Mumbai spawns books. It isn’t quite as good at producing readers. But there is a small band of people who turn up at book readings. At the end of the reading, most organizers leave some time for questions. This is when the old Parsi lady asks: “Do you write with a pen or a pencil, or do you just enter it into your computer?”
If she is absent, and she often is if there is cheese and wine to be had at some other cultural do, there is the old man who wants to ask how you got the idea to do the book.
But these are the easy ones, simply because an old hand at the readings game can turn them to her or his advantage. The first can be turned into a disquisition on literary Ludditism or into a paean to the pencil. The second can be turned into anything from an attack on everyone else in the genre to a description of an epiphanic experience involving the goddess of learning, her swan and an ethereal morning in the foothills of the Himalayas.
But some of the worst questions are the statements. When Amitava Kumar was reading from Husband of a Fanatic at the British Council, a young man stood up and asked whether it was not true that like many pseudo-secularists, Amitava Kumar had also prostituted his private life in the interests of his writing?
That’s a downright attack and is often easier to deal with than the fuzzywuzzy self-censors. They normally begin with: “I think your poetry, and I must say when I say ‘think’ I mean ‘think’ (waving inverted commas in the air), and I know this can be misconstrued, but still, well, okay, let me say that it’s about intense subjectivity, isn’t it?”
At this, the benumbed poet says: “My poetry is about intense subjectivity?”
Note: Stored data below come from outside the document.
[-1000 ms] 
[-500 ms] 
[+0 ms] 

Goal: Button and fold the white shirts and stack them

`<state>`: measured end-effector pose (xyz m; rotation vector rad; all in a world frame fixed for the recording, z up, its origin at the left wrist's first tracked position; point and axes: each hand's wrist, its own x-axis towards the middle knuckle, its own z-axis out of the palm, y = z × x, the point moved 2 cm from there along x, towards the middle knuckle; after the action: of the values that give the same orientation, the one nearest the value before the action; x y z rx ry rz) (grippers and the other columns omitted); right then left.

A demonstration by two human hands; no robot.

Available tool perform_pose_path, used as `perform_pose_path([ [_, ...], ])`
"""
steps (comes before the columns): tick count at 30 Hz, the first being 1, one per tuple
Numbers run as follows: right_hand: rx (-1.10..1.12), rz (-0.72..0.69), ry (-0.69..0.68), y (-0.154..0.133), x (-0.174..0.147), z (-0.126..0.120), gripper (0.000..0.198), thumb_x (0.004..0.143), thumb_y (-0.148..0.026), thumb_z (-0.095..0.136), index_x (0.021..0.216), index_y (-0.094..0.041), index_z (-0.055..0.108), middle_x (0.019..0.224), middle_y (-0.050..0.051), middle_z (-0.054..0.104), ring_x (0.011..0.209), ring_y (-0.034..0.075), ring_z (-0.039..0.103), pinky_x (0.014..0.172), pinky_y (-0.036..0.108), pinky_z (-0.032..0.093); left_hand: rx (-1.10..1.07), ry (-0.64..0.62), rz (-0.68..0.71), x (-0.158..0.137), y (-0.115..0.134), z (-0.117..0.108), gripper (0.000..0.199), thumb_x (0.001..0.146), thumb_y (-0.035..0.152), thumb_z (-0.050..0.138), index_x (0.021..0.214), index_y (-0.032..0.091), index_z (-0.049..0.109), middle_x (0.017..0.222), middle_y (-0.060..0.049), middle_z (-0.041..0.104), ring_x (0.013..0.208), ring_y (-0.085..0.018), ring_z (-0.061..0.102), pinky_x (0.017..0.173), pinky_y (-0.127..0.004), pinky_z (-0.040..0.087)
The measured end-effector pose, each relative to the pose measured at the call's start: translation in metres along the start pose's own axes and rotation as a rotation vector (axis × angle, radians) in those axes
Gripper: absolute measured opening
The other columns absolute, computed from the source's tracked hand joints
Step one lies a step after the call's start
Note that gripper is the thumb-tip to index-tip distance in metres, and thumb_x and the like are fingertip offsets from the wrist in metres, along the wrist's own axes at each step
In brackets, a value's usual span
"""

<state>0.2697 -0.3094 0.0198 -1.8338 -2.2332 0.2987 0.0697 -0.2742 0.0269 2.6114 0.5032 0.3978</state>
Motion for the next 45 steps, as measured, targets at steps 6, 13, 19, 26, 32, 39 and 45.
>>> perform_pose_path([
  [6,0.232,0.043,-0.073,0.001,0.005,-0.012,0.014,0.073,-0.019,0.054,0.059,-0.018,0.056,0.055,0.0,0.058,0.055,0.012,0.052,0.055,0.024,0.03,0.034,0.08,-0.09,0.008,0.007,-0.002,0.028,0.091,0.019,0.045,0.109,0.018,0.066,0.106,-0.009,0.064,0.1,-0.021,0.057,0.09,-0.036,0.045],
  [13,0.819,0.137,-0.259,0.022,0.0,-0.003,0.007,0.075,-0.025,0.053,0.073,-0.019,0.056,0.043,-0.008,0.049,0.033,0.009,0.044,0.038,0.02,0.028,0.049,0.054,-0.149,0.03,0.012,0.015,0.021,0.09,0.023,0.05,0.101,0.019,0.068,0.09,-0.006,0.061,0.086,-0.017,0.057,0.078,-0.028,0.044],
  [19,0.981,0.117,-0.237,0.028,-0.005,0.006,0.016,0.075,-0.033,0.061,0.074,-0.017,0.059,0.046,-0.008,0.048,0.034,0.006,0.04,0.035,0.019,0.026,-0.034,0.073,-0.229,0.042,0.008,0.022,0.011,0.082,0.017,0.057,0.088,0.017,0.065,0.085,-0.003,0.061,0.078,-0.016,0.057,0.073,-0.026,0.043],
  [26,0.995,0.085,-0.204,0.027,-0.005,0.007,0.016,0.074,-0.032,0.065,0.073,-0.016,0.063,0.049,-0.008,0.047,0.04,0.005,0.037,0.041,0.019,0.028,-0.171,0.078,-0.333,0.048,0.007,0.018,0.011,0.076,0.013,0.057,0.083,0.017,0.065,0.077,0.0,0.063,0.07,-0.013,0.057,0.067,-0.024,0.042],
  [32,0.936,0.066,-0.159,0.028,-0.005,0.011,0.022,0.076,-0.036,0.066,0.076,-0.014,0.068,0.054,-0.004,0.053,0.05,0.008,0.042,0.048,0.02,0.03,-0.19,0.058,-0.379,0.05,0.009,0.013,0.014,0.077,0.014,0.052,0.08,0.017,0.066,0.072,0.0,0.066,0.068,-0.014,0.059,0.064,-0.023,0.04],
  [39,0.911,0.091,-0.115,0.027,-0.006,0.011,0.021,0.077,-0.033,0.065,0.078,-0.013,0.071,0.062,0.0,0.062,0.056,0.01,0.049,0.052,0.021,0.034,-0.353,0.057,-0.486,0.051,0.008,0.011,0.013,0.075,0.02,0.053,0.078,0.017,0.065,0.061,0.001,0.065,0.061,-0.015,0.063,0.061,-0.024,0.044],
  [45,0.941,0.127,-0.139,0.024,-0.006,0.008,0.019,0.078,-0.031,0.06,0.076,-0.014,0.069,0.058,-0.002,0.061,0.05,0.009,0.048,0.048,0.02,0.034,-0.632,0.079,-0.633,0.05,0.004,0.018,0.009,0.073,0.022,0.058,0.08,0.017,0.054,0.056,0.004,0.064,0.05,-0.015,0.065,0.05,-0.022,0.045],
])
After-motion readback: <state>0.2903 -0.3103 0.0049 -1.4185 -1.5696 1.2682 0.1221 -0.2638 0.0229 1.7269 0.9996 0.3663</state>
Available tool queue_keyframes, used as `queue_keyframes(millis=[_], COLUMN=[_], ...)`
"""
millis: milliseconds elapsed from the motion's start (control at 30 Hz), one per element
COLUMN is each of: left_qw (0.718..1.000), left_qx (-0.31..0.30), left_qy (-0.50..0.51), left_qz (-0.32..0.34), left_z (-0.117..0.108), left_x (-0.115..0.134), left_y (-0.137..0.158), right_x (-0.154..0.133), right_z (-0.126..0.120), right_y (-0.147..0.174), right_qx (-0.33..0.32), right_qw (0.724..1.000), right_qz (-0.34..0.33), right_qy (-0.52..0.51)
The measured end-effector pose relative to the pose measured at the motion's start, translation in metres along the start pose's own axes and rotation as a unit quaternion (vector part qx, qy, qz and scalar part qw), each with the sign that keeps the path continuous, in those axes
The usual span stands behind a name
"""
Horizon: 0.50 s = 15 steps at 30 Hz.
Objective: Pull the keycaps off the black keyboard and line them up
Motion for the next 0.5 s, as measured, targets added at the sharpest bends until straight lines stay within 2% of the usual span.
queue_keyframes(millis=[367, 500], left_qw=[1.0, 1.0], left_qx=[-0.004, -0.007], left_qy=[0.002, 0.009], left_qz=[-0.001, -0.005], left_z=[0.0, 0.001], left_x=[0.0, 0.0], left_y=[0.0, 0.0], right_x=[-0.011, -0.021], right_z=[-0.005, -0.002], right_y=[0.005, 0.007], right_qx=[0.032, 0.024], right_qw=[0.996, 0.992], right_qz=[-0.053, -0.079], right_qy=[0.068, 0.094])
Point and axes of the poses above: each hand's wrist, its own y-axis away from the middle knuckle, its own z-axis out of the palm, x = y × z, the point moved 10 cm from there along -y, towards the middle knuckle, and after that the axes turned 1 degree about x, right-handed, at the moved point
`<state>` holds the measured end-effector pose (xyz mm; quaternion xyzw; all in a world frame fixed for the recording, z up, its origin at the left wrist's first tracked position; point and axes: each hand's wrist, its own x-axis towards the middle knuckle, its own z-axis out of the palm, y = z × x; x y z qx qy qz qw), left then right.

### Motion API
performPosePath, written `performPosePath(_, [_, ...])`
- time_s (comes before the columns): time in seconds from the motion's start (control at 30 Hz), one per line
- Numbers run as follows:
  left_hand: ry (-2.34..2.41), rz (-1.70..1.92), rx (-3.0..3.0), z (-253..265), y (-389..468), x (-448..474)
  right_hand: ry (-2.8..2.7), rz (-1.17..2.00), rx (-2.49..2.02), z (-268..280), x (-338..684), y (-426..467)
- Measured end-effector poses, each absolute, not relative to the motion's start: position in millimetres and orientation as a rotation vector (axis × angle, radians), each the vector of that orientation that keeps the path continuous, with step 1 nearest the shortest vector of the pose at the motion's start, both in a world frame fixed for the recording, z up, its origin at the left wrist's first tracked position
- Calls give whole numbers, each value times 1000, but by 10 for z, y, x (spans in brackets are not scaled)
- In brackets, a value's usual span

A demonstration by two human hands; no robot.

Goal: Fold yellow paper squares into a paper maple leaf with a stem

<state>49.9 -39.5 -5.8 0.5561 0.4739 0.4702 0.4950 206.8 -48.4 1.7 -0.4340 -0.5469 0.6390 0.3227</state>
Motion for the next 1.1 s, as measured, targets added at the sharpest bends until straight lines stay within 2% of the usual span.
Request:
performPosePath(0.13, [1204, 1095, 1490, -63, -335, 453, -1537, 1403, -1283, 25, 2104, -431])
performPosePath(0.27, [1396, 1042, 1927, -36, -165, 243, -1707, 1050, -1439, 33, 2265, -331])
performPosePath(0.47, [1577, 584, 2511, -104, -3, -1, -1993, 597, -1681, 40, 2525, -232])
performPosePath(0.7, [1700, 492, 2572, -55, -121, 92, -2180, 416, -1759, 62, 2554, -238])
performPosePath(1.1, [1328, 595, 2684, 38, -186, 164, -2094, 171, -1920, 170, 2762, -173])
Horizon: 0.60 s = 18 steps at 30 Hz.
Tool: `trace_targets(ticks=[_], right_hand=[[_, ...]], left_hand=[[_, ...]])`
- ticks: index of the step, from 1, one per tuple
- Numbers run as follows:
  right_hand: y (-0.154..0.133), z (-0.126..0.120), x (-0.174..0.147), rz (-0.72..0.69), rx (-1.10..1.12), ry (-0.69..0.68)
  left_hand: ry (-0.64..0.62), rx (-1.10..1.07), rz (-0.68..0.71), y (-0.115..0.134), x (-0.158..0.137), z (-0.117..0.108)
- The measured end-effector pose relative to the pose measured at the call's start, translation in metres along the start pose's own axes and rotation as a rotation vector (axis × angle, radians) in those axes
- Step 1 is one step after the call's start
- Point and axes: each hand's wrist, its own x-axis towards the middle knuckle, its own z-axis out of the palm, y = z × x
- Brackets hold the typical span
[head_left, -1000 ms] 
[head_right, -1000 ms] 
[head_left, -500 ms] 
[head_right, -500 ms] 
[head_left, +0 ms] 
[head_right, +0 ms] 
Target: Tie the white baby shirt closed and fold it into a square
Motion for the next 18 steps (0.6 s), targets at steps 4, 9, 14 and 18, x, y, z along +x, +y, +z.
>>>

“No, my question,” says the questioner.
Then there is the VIQ or Very Intellectual Questioner. “In your attempt to reify the non-linearity of our subjective experience, and let us take that as a given, do you feel you have in some way lost out on what Walter Benjamin calls the model of messianic time?” This is the kind of question that makes you wonder what happened to simple ones like: “Have you stopped beating your wife?”
When Kiran Desai read from The Inheritance of Loss at Crossword, another author came up to her and said: “I have come to your reading to see what a Booker prize winner looks like.”
Desai, who bids fair to being the world’s most civil author, said: “Thank you,” somewhat faintly.
“Because,” said the indefatigable author, who writes about IIT, “I am never going to win one.”
“Don’t say that,” said Desai, looking anguished.
But the best question ever asked must go to the young woman, who asked Salman Rushdie: “When you first heard about the fatwa, were you
e) or did you just think in the words of the song from Amar Prem, Kuch to log kahenge, logon ka kaam hai kehena?
Rushdie didn’t miss a beat. “Oh, of course,” he said, “That song from Amar Prem . That was the first thing to cross my mind.”